What you have to do: In the entries below, begin at the line that has "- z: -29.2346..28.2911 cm" and stop after the line that has "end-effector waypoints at"; output those lines exactly, leaving out pictures.
━━━ Available data
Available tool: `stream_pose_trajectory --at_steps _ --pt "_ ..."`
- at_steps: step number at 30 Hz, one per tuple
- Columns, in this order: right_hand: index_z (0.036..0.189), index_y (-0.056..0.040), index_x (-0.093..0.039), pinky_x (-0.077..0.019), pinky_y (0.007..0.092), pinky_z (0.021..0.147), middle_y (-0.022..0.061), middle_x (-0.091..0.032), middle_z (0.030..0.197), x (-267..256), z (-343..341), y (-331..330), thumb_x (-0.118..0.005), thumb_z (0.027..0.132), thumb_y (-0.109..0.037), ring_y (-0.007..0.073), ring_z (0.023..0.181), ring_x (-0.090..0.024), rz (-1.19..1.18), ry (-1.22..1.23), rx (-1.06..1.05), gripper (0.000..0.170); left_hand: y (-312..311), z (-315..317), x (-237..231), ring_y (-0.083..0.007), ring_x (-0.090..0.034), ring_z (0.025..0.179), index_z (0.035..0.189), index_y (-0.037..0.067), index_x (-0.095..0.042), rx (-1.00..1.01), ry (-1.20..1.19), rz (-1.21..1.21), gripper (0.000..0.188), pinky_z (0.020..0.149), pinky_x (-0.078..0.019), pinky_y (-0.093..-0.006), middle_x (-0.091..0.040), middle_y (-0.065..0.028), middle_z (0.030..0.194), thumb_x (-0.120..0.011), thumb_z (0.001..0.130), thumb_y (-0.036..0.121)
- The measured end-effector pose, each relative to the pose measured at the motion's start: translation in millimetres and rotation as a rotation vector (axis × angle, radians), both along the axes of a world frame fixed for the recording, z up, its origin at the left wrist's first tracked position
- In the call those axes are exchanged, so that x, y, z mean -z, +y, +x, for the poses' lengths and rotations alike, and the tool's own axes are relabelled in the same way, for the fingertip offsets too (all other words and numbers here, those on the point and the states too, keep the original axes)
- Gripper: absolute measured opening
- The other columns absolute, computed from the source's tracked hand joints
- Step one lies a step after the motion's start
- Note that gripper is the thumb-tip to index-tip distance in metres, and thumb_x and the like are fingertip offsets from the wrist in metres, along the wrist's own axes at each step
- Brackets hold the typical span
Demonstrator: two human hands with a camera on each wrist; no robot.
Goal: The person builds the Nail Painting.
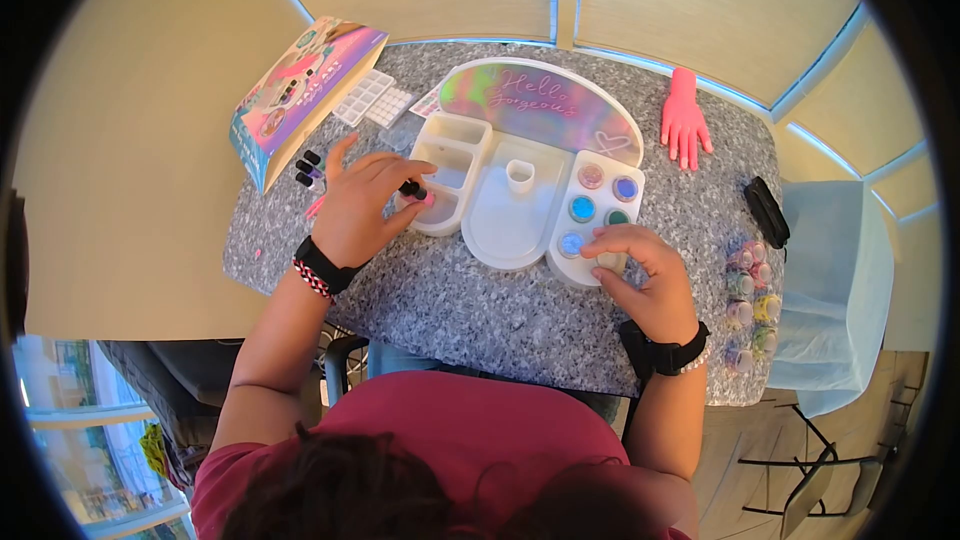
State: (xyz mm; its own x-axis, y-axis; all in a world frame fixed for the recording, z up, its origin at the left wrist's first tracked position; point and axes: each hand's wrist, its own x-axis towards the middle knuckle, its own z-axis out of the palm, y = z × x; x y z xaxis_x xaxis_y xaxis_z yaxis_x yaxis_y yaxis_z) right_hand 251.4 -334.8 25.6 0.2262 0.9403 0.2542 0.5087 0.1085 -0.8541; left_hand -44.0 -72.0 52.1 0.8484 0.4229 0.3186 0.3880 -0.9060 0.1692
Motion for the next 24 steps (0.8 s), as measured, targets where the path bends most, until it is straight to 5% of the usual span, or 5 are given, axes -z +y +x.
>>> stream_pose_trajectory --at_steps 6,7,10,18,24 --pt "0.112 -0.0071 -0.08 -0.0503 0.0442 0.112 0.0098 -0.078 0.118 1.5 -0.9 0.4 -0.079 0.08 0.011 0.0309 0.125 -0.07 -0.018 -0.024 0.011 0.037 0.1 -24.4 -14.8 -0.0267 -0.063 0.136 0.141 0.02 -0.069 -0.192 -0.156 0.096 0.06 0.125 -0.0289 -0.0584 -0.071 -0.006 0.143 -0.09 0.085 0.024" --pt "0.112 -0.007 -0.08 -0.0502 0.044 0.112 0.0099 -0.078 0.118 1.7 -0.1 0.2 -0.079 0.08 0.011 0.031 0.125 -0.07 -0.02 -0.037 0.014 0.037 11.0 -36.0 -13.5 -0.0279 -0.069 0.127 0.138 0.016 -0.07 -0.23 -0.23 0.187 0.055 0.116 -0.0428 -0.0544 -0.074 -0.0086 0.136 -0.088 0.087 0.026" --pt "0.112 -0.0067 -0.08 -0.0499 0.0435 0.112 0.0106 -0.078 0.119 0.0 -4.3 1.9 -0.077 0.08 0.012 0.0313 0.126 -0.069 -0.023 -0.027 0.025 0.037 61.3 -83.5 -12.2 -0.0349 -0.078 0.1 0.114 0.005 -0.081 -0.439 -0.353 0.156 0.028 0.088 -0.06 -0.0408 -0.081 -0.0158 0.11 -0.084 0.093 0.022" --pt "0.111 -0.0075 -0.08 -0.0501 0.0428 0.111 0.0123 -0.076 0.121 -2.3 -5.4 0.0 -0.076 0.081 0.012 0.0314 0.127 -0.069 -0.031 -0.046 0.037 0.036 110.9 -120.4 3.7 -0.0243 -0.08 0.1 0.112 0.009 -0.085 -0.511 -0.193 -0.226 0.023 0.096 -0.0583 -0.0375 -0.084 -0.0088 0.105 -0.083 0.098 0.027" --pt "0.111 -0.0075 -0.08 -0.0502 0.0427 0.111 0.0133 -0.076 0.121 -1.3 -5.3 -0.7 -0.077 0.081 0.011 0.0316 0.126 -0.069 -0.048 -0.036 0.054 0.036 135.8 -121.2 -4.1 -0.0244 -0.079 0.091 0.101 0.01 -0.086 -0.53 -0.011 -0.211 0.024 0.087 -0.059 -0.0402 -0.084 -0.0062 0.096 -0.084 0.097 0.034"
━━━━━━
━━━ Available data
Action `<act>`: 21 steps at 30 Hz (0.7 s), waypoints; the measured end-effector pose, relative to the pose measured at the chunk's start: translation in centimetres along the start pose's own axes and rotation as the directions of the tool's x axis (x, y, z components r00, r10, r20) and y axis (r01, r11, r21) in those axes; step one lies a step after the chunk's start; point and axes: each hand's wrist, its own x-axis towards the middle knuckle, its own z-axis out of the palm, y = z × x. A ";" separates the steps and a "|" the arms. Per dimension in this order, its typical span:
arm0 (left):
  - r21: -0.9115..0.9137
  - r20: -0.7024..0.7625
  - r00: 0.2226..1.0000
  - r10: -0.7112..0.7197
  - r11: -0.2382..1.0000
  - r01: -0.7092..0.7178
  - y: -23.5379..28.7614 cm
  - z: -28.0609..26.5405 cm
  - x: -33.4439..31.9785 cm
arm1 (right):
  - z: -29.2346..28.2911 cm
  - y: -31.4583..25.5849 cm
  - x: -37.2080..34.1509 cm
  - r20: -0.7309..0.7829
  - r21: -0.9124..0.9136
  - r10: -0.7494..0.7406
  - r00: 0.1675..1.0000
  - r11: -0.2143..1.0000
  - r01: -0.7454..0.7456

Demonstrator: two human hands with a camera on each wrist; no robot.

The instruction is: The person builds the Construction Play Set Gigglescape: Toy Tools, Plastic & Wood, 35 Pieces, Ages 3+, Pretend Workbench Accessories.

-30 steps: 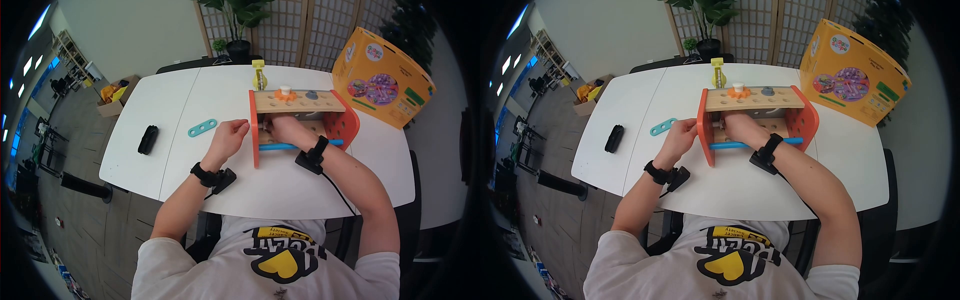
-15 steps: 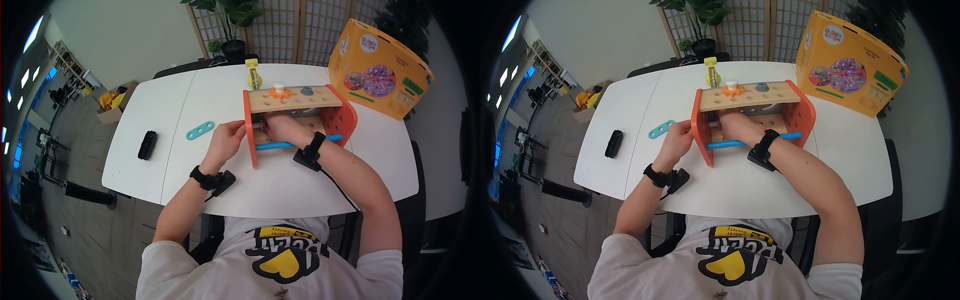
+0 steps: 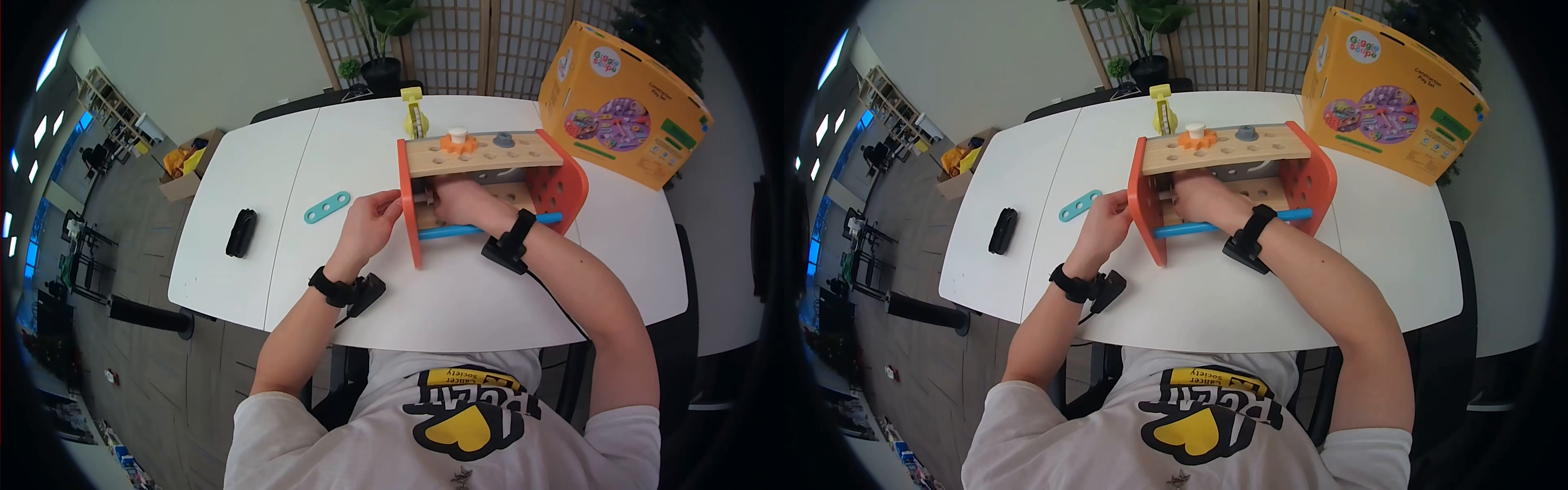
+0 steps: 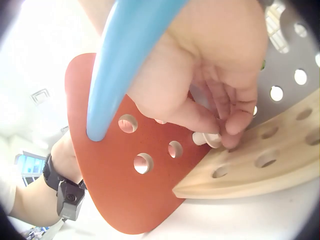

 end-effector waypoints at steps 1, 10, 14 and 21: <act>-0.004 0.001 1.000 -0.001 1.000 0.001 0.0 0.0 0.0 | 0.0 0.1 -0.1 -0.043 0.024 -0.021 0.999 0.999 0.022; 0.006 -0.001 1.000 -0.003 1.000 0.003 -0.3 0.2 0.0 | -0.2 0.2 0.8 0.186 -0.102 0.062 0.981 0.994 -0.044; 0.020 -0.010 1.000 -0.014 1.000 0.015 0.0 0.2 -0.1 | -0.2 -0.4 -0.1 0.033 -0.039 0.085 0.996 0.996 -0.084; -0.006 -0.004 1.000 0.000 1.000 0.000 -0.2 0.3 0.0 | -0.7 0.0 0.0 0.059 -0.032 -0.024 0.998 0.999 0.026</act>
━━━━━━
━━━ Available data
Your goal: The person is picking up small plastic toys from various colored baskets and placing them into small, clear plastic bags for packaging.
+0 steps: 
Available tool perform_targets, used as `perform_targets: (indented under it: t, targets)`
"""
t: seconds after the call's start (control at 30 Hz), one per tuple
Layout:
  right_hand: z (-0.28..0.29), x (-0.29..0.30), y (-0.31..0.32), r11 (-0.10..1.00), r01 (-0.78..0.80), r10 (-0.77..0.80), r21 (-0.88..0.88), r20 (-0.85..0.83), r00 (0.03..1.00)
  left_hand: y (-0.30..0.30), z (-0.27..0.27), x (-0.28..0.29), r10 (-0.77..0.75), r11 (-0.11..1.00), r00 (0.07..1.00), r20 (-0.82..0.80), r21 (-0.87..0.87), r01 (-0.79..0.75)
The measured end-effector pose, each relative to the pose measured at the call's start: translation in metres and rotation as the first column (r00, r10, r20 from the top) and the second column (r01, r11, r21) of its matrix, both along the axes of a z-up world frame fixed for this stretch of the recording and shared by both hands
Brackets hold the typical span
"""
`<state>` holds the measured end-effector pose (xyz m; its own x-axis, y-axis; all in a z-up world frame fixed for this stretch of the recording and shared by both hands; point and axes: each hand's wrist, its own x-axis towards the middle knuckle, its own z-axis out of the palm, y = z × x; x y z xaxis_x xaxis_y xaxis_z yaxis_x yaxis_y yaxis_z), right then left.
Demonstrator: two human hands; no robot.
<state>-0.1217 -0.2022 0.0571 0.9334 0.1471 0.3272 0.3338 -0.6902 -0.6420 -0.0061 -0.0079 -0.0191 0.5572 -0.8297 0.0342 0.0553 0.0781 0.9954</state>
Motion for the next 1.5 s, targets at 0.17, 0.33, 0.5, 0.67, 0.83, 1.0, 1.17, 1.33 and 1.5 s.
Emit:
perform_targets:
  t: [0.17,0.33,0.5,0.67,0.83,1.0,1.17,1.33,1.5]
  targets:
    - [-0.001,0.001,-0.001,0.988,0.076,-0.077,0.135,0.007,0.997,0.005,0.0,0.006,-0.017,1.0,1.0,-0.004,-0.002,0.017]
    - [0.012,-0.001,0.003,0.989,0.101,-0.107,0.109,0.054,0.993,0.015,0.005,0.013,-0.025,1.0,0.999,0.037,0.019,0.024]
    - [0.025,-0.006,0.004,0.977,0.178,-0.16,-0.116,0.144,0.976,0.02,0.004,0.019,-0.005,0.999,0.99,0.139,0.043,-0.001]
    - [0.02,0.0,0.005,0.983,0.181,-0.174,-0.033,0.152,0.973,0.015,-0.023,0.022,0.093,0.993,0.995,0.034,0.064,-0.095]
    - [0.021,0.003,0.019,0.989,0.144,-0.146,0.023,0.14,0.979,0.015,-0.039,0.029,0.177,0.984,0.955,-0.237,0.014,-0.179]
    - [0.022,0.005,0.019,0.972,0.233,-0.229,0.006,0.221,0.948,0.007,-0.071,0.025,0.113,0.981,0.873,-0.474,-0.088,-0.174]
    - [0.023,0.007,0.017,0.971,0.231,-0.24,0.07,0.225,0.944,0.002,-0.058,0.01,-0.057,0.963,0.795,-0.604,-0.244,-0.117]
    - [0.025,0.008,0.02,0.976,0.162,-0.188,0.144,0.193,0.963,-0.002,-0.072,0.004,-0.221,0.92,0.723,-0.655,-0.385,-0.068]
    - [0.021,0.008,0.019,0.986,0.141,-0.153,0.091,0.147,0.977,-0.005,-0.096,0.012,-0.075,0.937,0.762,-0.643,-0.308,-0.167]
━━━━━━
Result:
  - z: -29.2346..28.2911 cm
  - y: -31.4583..25.5849 cm
  - x: -37.2080..34.1509 cm
  - r20: -0.7309..0.7829
  - r21: -0.9124..0.9136
  - r10: -0.7494..0.7406
  - r00: 0.1675..1.0000
  - r11: -0.2143..1.0000
  - r01: -0.7454..0.7456

Demonstrator: two human hands with a camera on each wrist; no robot.

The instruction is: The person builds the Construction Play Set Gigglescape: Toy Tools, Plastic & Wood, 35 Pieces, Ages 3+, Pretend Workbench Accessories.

-30 steps: 
-15 steps: 
+0 steps: 
+0 steps: 

 end-effector waypoints at steps 1, 10, 14 and 21: <act>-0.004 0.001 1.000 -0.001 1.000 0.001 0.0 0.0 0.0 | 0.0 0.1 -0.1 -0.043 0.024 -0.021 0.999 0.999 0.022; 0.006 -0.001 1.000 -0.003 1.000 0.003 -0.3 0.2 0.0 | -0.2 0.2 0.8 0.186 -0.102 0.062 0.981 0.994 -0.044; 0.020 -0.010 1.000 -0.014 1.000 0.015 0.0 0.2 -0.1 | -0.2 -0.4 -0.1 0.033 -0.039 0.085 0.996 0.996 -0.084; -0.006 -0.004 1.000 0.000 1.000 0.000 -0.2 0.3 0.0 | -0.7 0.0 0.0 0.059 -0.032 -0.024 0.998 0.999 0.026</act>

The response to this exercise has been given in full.